Population (November 30, 2024)
- • Total: 21,147
- • Density: 3,440/km^{2} (8,920/sq mi)
- Time zone: UTC+09:00 (JST)
- City hall address: 3350 Kanmaki, Kanmaki-chō, Nara-ken 639-0293
- Website: Official website
- Flower: Lilium
- Tree: Maki

= Kanmaki, Nara =

Town in Nara Prefecture, Japan

Kanmaki (上牧町, Kanmaki-chō) is a town located in Kitakatsuragi District, Nara Prefecture, Japan. As of 30 September 2024, the town had an estimated population of 21,147 in 10075 households, and a population density of 3400 persons per km^{2}. The total area of the city is 6.14 km2.

==Geography==
Kanmaki is located in the western part of the Nara Basin, almost in the center of the Umami Hills.

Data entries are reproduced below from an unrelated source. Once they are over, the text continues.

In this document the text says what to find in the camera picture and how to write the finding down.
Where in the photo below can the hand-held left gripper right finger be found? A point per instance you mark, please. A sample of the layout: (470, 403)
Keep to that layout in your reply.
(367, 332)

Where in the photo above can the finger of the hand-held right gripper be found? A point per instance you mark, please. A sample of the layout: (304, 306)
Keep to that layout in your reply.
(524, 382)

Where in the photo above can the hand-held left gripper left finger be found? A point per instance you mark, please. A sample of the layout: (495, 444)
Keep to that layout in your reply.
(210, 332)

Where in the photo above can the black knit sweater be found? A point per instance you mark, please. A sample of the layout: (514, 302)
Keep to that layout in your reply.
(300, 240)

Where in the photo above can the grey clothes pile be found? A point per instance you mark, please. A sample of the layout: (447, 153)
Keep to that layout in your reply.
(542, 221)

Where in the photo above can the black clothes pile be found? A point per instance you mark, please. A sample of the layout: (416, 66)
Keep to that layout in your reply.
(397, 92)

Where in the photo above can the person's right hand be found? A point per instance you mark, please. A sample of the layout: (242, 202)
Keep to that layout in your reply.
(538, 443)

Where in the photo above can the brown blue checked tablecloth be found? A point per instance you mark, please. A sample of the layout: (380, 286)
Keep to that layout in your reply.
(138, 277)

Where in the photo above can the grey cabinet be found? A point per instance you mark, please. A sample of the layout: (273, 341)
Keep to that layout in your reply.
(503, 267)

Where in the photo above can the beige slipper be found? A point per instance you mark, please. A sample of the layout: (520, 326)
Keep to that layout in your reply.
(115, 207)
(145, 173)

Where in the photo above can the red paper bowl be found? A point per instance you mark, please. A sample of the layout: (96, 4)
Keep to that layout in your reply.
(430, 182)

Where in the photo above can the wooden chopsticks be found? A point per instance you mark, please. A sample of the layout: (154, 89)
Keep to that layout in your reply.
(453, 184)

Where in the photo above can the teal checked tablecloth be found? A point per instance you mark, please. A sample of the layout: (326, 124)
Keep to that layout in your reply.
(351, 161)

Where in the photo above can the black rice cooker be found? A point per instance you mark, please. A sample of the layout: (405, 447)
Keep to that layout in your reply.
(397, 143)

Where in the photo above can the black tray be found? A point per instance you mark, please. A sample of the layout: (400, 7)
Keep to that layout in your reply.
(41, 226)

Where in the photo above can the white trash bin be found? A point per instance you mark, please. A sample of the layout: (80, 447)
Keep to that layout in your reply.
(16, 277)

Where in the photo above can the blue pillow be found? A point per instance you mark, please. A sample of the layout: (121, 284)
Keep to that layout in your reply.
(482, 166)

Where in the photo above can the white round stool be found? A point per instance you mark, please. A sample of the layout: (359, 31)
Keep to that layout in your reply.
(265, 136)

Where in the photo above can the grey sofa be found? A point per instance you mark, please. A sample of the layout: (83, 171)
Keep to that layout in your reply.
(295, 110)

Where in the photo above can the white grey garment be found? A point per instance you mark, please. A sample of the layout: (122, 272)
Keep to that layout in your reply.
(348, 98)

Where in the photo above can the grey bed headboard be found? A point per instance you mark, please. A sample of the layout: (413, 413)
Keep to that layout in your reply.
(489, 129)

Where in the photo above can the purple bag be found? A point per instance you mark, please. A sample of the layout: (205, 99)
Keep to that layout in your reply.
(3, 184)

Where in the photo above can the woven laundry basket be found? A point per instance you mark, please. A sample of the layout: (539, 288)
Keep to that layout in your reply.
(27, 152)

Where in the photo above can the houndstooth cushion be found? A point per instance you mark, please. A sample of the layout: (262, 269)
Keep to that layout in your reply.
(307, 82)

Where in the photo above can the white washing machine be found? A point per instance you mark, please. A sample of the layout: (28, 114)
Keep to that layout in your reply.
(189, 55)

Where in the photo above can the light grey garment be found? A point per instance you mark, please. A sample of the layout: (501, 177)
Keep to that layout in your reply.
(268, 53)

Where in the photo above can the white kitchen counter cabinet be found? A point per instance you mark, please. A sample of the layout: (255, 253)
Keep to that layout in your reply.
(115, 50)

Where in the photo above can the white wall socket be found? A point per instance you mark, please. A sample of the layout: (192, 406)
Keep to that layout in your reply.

It is about 20 kilometers northeast of Nara City and about 25 kilometers from Osaka.

===Surrounding municipalities===
Nara Prefecture
- Kashiba
- Ōji
- Kawai
- Kōryō

===Climate===
Kanmaki has a humid subtropical climate (Köppen Cfa) characterized by warm summers and cool winters with light to no snowfall. The average annual temperature in Kanmaki is 14.6 °C. The average annual rainfall is 1636 mm with September as the wettest month. The temperatures are highest on average in August, at around 26.7 °C, and lowest in January, at around 3.1 °C.

===Demographics===
Per Japanese census data, the population of Kanmaki is as shown below

==History==
The area of Kanmaki was part of ancient Yamato Province. During most of the Edo period, it was part of the holdings of Kōriyama Domain, and was a river port with connections to Osaka and was noted for footwear production. The village of Kanmaki was established on April 1, 1889, with the creation of the modern municipalities system. It was elevated to town status on December 1, 1972.

==Government==
Kanmaki has a mayor-council form of government with a directly elected mayor and a unicameral town council of 12 members. Kamanmaki, collectively with the other municipalities of Kitakatsuragi District, contributes three members to the Nara Prefectural Assembly. In terms of national politics, the town is part of the Nara 2nd district of the lower house of the Diet of Japan.

== Economy ==
The local economy is based on agriculture and light manufacturing; however, with new town developments starting in the 1960s, and with the opening of the Nishi-Meihan Expressway, the town is now largely a commuter town for the greater Osaka metropolis.

==Education==
Kanmaki has three public elementary schools and two public junior high school operated by the town government and one public high school operated by the Nara Prefectural Board of Education. The prefecture also operates a special education school for the handicapped.

==Transportation==
===Railways===
Kanmaki does not have any passenger railway services. The nearest train station is Shizumi Station on the JR West Wakayama Line.